#### Directions for this task
Which lines in the records below contain the word "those"? Copy each of them.

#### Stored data

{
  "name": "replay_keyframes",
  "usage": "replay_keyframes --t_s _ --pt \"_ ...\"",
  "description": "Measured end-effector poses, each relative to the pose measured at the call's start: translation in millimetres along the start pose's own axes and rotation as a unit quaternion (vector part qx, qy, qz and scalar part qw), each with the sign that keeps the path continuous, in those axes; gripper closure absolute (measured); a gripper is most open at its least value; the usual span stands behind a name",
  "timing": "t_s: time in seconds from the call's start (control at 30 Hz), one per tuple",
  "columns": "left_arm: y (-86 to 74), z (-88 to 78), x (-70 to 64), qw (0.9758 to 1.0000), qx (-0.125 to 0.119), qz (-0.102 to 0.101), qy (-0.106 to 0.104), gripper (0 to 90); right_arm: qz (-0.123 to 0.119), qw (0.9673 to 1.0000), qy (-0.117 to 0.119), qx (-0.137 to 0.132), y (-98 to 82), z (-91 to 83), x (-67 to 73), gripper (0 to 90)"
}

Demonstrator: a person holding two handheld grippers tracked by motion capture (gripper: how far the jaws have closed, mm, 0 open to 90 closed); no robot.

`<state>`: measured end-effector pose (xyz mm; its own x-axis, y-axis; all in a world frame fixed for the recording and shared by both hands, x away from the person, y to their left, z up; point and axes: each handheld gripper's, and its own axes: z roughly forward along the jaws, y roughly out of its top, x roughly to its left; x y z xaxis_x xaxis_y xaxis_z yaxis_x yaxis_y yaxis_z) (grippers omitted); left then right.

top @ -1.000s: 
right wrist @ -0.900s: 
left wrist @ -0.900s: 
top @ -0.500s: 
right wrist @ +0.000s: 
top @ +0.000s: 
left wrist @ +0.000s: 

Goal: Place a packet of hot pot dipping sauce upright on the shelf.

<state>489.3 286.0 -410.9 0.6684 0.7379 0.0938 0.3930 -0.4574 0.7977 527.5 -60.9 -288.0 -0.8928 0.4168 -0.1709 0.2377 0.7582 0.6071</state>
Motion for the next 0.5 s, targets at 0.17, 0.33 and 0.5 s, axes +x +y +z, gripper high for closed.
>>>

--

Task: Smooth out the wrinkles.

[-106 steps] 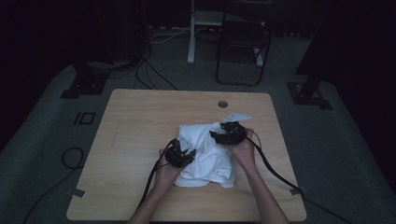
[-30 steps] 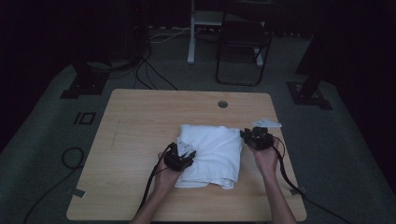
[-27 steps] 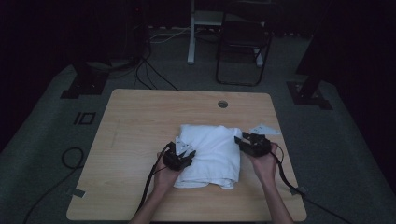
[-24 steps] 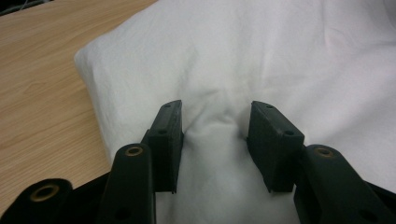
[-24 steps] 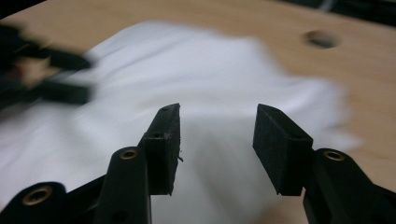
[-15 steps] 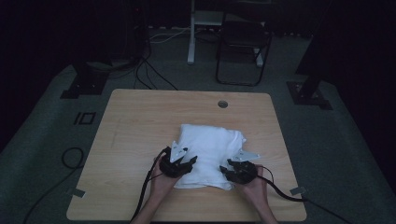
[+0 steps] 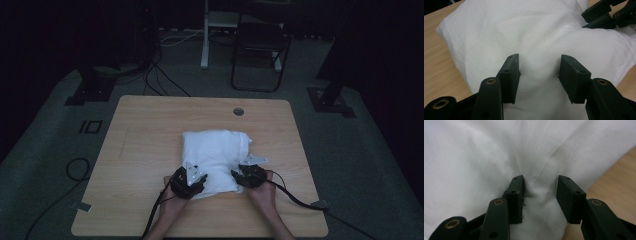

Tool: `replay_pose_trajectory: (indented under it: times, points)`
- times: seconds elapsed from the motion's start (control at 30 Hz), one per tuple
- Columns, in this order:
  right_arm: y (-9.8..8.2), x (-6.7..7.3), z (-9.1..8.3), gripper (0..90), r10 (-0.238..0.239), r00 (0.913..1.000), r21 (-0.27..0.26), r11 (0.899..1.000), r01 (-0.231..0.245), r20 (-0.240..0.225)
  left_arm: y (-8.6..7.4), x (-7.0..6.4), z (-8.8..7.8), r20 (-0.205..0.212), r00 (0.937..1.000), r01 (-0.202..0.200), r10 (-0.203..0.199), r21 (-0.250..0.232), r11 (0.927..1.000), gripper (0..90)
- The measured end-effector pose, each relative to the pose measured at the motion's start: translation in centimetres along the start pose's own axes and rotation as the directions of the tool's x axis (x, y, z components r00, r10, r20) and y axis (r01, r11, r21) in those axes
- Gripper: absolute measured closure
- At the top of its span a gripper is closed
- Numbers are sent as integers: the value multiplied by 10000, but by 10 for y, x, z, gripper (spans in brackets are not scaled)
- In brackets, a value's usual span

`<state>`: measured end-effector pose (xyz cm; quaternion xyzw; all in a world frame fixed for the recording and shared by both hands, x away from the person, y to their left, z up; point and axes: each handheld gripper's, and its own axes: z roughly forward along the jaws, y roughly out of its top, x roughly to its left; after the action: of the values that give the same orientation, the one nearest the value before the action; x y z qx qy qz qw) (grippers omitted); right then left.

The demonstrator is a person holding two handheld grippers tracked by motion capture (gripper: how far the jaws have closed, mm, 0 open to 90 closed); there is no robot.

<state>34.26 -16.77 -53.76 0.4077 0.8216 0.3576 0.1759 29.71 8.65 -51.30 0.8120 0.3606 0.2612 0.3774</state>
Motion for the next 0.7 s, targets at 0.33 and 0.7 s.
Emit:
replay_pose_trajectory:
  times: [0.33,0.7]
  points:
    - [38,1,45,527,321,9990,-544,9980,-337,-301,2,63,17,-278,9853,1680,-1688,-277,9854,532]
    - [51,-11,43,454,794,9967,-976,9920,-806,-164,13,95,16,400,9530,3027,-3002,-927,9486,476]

#### Solution to the exercise
  "description": "Measured end-effector poses, each relative to the pose measured at the call's start: translation in millimetres along the start pose's own axes and rotation as a unit quaternion (vector part qx, qy, qz and scalar part qw), each with the sign that keeps the path continuous, in those axes; gripper closure absolute (measured); a gripper is most open at its least value; the usual span stands behind a name",
- The measured end-effector pose, each relative to the pose measured at the motion's start: translation in centimetres along the start pose's own axes and rotation as the directions of the tool's x axis (x, y, z components r00, r10, r20) and y axis (r01, r11, r21) in those axes

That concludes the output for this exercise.